I went in on September 16, 2012, for the exam. Immediately after, I began experiencing pain and I was sent in for an ultrasound and a biopsy. My sister was with me and asked the guy that was doing the biopsy if he was sure that it wasn’t just a clogged milk duck. He responded with a somber look and said, “It’s not.” Two days later I got a call from the hospital and was told that it was, indeed, breast cancer, and they set me up with an appointment to see a surgeon. After examining the lump, the surgeon explained to me that it was too big to remove surgically. He sent me over to the cancer center where I spoke to an oncologist who set me up for all the scans that I needed: PET scan, CAT scan, and an MRI. The results of these scans were terrifying: the cancer had metastasized and was pretty much all over my body.
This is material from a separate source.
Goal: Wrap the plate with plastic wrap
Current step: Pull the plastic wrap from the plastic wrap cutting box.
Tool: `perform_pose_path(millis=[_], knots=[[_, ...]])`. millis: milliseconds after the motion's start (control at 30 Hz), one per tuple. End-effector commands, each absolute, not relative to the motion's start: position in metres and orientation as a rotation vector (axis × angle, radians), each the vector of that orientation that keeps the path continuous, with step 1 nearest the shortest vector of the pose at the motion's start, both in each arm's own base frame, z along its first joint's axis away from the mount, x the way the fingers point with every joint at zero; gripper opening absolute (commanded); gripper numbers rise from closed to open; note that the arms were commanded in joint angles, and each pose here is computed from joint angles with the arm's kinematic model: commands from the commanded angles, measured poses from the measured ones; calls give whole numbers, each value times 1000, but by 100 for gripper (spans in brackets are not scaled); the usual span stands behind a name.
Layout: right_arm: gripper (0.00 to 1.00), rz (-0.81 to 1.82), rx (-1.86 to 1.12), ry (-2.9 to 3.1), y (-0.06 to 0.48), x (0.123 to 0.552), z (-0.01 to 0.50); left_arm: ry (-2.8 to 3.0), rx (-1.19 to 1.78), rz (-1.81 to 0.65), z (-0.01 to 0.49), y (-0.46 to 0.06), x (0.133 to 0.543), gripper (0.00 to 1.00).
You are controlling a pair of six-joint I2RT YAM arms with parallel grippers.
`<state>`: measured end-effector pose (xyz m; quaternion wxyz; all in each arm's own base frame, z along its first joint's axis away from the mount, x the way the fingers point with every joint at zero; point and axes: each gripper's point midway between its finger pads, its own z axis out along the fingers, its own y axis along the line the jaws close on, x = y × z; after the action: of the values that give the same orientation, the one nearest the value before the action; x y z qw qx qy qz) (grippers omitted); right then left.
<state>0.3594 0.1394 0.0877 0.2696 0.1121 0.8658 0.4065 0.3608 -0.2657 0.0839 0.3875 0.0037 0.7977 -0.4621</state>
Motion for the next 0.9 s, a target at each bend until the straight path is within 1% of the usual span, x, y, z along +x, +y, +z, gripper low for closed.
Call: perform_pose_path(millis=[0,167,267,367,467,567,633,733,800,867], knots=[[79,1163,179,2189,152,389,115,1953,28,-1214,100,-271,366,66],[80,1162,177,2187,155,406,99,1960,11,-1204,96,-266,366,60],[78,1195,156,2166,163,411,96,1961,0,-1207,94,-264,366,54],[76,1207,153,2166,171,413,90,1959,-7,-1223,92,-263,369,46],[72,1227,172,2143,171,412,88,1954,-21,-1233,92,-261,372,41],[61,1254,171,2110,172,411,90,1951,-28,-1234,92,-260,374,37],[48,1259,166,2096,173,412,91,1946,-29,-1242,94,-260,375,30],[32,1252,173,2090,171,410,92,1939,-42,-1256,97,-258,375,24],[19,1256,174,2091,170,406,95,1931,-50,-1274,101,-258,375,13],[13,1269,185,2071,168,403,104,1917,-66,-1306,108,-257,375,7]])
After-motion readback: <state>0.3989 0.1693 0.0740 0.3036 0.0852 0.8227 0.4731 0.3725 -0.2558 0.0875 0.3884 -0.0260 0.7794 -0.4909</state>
My oncologist told me I had invasive metastatic (stage 4) HER2 positive breast cancer. The prognosis was up to 6 months.
In the past 4 years I have had ups and downs and a whole lot of treatments. I have been on four different kinds of chemo and radiation to my breasts, spinal cord, and hips. I’ve also had a multitude of prescription drugs to fix or help the side effects from chemo and radiation. I was taking morphine every day, lorazepam for my anxiety, Effexor for depression, oxycodone for pain, gabapentin for muscle pain, and promethazine for nausea. Each of them came with their own unpleasant side effects. Last Christmas, a friend who lives in Oregon came down and talked me into trying some medical marijuana. It worked. I no longer had to use the oxycodone or a couple of the other pills that I’d been taking. I decided to go up to Oregon for a whole month and try the Rick Simpson Oil (RSO) treatment. It helps tremendously with all the side effects that come with battling cancer. I have an eight-year-old daughter and a four-year-old son who depend on me and I need to fight, and fight, and fight until I’m better because they should not have to live without their mother. But they also need me now, and cannabis has ensured that the battle itself doesn’t take over my life, so that I’m able to be the mother to my children in the way that they need right now.